**Exercise**
Your copy should match the entries exactly, except that it holds no pictures.

**Records shown**
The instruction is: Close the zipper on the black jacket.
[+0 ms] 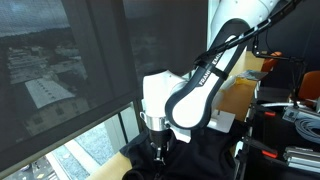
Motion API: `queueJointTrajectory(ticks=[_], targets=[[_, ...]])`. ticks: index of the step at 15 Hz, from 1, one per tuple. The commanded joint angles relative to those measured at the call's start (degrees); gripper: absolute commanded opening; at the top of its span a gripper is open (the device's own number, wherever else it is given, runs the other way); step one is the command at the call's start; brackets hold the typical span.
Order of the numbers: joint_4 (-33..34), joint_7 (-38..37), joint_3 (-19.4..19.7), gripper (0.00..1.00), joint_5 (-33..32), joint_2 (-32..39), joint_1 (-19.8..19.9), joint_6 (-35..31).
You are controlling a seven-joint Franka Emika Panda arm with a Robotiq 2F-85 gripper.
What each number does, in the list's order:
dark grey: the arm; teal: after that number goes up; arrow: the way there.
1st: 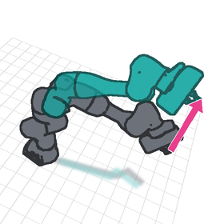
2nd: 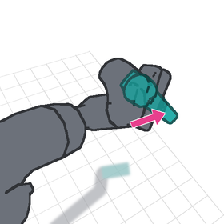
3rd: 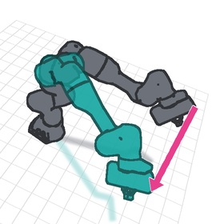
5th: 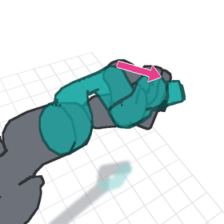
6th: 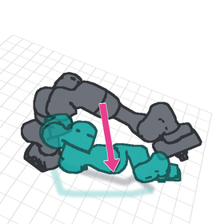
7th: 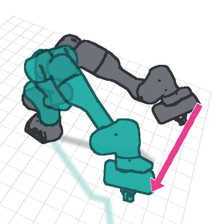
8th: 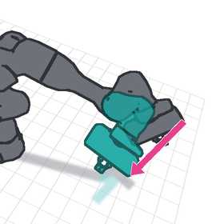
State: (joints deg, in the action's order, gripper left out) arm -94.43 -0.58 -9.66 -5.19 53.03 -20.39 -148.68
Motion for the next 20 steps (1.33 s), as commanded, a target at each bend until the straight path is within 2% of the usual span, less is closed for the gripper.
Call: queueJointTrajectory(ticks=[1,7,8,11,15,20], targets=[[-5.15,0.31,1.15,0.49,-0.5,-2.97,1.29,-1.45],[-12.24,1.07,1.65,0.94,-0.18,-8.04,4.53,-3.39],[-13.99,1.1,1.7,0.99,-0.16,-9.53,5.07,-3.77],[-20.94,0.86,2.45,1.0,-0.08,-15.63,6.95,-3.53],[-29.22,3.24,2.72,1.0,1.16,-23.96,12.3,-1.87],[-35.0,8.41,2.65,1.0,2.63,-34.56,18.83,1.51]])
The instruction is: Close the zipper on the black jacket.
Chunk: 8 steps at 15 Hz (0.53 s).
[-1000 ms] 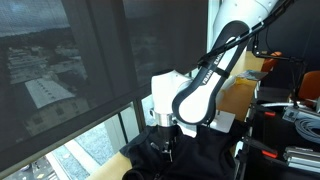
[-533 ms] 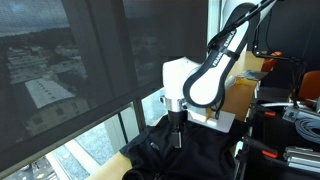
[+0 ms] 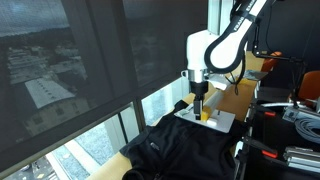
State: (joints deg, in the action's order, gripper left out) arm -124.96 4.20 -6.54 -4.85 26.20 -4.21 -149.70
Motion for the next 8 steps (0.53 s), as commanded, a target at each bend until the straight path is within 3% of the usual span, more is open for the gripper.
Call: queueJointTrajectory(ticks=[1,8], targets=[[-5.28,4.71,-0.61,1.0,2.94,-9.54,3.51,2.91],[-10.26,8.69,-0.58,1.0,8.12,-23.37,3.11,10.61]])
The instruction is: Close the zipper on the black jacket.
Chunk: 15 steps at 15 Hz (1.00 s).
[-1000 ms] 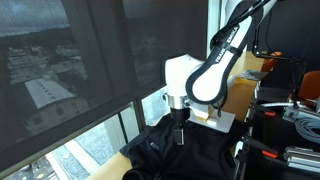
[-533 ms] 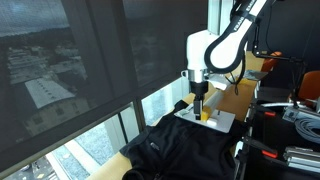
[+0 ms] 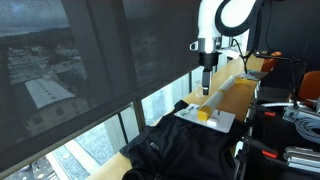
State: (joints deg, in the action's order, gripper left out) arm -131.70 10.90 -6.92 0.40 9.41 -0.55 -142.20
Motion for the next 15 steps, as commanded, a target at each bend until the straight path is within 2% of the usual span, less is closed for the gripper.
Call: queueJointTrajectory(ticks=[1,4,5,15], targets=[[-4.26,2.13,-0.04,1.0,3.23,-8.34,-0.91,3.92],[-5.8,2.19,0.49,1.0,3.61,-12.1,-1.92,5.49],[-3.74,0.73,0.88,1.0,1.83,-8.58,-2.01,4.11],[-4.19,0.69,1.07,1.0,1.82,-8.66,-2.22,4.08]])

**Answer area**
The instruction is: Close the zipper on the black jacket.
[+0 ms] 
Motion API: `queueJointTrajectory(ticks=[_], targets=[[_, ...]])`. ticks: index of the step at 15 Hz, from 1, one per tuple. The commanded joint angles relative to those measured at the call's start (degrees); gripper: absolute commanded opening; at the top of its span a gripper is open (the device's own number, wherever else it is given, runs the other way); step one is the command at the call's start; brackets hold the typical span.
Order of the numbers: joint_4 (-33..34), joint_7 (-38..37), joint_3 (-19.4..19.7), gripper (0.00..1.00), joint_5 (-33..32), joint_2 (-32..39), joint_1 (-19.8..19.9), joint_6 (-35..31).
You are controlling a seven-joint Franka Emika Panda arm with a Robotiq 2F-85 gripper.
What each number does, in the list's order:
dark grey: the arm; teal: after that number goes up; arrow: the way there.
1st: 
2nd: 
3rd: 
5th: 
6th: 
7th: 
8th: 
State: (joints deg, in the action's order, gripper left out) arm -94.43 -0.58 -9.66 -5.19 53.03 -20.39 -148.68
Motion for the next 20 steps (1.33 s), as commanded, a target at each bend until the straight path is within 2% of the usual span, less is closed for the gripper.
Call: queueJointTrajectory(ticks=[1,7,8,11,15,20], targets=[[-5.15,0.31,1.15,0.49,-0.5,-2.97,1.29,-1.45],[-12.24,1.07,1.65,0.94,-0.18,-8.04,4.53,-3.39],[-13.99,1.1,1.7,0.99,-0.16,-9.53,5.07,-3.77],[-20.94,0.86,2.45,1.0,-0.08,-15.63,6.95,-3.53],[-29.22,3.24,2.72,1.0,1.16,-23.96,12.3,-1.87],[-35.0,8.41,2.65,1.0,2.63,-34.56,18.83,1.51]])
The instruction is: Close the zipper on the black jacket.
Chunk: 8 steps at 15 Hz (0.53 s).
[-1000 ms] 
[-533 ms] 
[+0 ms] 
State: (joints deg, in the action's order, gripper left out) arm -124.96 4.20 -6.54 -4.85 26.20 -4.21 -149.70
Motion for the next 8 steps (0.53 s), as commanded, a target at each bend until the straight path is within 3% of the usual span, more is open for the gripper.
Call: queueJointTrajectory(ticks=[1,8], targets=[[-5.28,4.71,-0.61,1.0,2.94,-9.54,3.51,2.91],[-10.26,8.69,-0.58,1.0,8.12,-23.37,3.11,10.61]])
The instruction is: Close the zipper on the black jacket.
Chunk: 15 steps at 15 Hz (1.00 s).
[-1000 ms] 
[-533 ms] 
[+0 ms] 
State: (joints deg, in the action's order, gripper left out) arm -131.70 10.90 -6.92 0.40 9.41 -0.55 -142.20
Motion for the next 15 steps, as commanded, a target at each bend until the straight path is within 2% of the usual span, less is closed for the gripper.
Call: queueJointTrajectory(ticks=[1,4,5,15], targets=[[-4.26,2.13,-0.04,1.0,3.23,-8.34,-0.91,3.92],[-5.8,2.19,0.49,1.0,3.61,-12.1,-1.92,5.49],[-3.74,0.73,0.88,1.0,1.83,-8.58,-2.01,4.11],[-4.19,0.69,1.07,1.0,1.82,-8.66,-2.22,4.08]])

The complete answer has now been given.